Task details = Exactly the lines from the line containing "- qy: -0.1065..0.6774" through the last line of the entries below should appear in the answer, reproduced verbatim.

(Stored items)
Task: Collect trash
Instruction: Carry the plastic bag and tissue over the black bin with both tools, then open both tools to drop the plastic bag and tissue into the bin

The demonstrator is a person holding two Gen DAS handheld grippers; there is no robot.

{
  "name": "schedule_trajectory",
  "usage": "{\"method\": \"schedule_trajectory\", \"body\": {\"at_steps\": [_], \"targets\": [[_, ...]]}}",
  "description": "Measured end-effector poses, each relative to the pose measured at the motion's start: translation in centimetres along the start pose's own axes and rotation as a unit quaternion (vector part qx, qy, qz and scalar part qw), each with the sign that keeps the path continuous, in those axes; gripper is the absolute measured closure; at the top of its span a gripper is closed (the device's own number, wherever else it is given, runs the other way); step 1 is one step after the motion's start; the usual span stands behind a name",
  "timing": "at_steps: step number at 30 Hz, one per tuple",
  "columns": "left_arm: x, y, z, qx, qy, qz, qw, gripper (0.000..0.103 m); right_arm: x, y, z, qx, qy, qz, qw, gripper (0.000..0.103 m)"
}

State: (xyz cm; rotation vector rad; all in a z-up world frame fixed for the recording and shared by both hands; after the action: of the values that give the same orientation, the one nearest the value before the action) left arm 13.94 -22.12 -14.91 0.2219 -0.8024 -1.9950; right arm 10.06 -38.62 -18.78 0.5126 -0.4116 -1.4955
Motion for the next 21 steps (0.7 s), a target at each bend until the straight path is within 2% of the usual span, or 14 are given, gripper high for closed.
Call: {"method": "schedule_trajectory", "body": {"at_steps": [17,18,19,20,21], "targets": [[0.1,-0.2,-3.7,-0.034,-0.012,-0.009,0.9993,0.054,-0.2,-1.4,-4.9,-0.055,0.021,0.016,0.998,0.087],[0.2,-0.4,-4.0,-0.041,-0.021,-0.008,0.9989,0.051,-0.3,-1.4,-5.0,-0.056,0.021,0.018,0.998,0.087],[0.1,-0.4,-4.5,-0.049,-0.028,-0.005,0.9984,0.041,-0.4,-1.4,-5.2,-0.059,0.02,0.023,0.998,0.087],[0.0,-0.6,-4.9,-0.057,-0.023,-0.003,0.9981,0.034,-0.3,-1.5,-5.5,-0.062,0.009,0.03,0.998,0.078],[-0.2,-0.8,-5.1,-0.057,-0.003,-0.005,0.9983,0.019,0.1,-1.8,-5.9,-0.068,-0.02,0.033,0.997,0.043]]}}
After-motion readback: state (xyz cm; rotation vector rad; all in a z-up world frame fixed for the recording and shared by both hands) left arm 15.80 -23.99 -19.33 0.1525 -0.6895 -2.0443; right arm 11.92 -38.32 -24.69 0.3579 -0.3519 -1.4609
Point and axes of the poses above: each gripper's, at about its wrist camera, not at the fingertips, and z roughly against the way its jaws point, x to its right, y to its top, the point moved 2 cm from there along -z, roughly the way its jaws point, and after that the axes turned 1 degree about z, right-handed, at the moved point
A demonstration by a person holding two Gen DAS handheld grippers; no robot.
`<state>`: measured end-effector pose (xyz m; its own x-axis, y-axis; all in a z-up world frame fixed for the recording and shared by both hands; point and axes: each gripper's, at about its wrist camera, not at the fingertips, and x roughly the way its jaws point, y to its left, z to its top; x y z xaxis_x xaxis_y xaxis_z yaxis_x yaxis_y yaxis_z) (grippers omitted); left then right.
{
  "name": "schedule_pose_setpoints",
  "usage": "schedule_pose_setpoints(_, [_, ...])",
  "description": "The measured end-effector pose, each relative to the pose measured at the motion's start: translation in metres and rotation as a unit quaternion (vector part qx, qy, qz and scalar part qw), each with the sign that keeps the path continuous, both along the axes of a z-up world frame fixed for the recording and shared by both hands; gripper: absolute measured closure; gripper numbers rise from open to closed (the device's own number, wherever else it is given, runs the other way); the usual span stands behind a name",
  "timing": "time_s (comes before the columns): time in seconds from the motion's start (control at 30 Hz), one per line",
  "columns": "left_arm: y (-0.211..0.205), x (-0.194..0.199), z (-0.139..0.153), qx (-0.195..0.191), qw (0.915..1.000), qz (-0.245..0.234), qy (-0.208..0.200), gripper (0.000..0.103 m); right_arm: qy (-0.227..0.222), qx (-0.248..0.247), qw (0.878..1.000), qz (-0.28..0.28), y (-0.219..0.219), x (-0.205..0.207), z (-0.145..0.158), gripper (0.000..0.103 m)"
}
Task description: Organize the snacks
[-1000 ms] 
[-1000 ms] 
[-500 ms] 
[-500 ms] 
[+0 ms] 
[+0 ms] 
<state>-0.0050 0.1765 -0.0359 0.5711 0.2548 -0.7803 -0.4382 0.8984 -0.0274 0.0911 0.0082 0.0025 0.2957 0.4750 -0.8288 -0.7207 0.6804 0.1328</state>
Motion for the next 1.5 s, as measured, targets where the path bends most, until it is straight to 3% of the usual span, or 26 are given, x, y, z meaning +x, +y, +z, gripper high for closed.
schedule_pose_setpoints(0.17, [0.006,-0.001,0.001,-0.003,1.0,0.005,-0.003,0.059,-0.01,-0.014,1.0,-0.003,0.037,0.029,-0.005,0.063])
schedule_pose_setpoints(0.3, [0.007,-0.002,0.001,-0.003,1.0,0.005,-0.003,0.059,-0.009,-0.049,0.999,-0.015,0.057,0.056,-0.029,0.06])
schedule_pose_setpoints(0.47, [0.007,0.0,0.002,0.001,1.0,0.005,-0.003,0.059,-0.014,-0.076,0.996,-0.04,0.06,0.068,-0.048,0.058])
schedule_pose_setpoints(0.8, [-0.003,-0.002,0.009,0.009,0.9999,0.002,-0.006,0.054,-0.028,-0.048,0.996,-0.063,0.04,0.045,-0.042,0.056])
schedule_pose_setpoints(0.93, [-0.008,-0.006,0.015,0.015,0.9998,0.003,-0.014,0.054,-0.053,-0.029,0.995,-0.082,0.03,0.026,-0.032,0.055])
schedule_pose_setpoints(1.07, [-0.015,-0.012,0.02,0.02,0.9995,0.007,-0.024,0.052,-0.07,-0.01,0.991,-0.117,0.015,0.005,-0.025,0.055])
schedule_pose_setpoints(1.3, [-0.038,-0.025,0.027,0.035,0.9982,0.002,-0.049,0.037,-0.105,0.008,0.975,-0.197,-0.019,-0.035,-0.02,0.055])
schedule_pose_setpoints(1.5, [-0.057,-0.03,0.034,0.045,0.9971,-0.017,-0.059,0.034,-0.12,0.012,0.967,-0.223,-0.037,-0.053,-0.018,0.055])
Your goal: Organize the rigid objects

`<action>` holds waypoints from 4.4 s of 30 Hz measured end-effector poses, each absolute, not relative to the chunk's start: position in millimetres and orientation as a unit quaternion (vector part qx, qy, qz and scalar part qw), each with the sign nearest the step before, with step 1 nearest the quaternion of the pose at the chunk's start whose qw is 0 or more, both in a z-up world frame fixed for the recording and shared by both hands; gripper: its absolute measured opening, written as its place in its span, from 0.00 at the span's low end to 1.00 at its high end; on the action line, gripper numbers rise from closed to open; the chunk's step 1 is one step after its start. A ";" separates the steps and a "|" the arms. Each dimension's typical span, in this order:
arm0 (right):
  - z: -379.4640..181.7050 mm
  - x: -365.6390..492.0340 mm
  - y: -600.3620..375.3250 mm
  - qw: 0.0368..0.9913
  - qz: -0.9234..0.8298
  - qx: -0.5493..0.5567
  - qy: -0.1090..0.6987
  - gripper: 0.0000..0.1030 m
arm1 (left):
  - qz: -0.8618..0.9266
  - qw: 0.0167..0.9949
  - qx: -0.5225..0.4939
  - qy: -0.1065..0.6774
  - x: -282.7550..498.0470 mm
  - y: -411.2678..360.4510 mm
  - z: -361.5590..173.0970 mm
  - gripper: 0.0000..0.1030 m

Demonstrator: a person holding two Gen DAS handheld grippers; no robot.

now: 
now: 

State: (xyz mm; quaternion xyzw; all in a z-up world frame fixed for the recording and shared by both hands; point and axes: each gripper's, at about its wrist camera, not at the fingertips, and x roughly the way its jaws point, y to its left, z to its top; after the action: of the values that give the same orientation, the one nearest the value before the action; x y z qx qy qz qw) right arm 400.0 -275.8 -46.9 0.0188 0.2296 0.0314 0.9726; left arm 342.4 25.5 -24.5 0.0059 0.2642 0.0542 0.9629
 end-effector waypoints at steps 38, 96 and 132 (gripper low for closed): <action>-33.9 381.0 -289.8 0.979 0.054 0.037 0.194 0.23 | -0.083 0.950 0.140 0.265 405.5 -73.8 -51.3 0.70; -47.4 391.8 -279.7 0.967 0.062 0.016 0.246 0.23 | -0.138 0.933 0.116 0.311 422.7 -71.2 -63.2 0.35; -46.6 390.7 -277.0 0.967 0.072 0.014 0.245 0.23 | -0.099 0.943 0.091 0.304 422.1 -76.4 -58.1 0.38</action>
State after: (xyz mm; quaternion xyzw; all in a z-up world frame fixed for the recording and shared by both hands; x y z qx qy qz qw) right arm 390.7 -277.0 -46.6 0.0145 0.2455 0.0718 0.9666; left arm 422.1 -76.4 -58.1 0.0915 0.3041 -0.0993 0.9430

Expected answer =
  - qy: -0.1065..0.6774
  - x: -282.7550..498.0470 mm
  - y: -411.2678..360.4510 mm
  - z: -361.5590..173.0970 mm
  - gripper: 0.0000..0.1030 m

Demonstrator: a person holding two Gen DAS handheld grippers; no robot.

now: 
now: 

State: (xyz mm; quaternion xyzw; all in a z-up world frame fixed for the recording and shared by both hands; point and axes: each gripper's, at about its wrist camera, not at the fingertips, and x roughly the way its jaws point, y to its left, z to its top; after the action: of the values that give the same orientation, the one nearest the value before the action; x y z qx qy qz qw) right arm 400.0 -275.8 -46.9 0.0188 0.2296 0.0314 0.9726; left arm 342.4 25.5 -24.5 0.0059 0.2642 0.0542 0.9629
 end-effector waypoints at steps 38, 96 and 132 (gripper low for closed): <action>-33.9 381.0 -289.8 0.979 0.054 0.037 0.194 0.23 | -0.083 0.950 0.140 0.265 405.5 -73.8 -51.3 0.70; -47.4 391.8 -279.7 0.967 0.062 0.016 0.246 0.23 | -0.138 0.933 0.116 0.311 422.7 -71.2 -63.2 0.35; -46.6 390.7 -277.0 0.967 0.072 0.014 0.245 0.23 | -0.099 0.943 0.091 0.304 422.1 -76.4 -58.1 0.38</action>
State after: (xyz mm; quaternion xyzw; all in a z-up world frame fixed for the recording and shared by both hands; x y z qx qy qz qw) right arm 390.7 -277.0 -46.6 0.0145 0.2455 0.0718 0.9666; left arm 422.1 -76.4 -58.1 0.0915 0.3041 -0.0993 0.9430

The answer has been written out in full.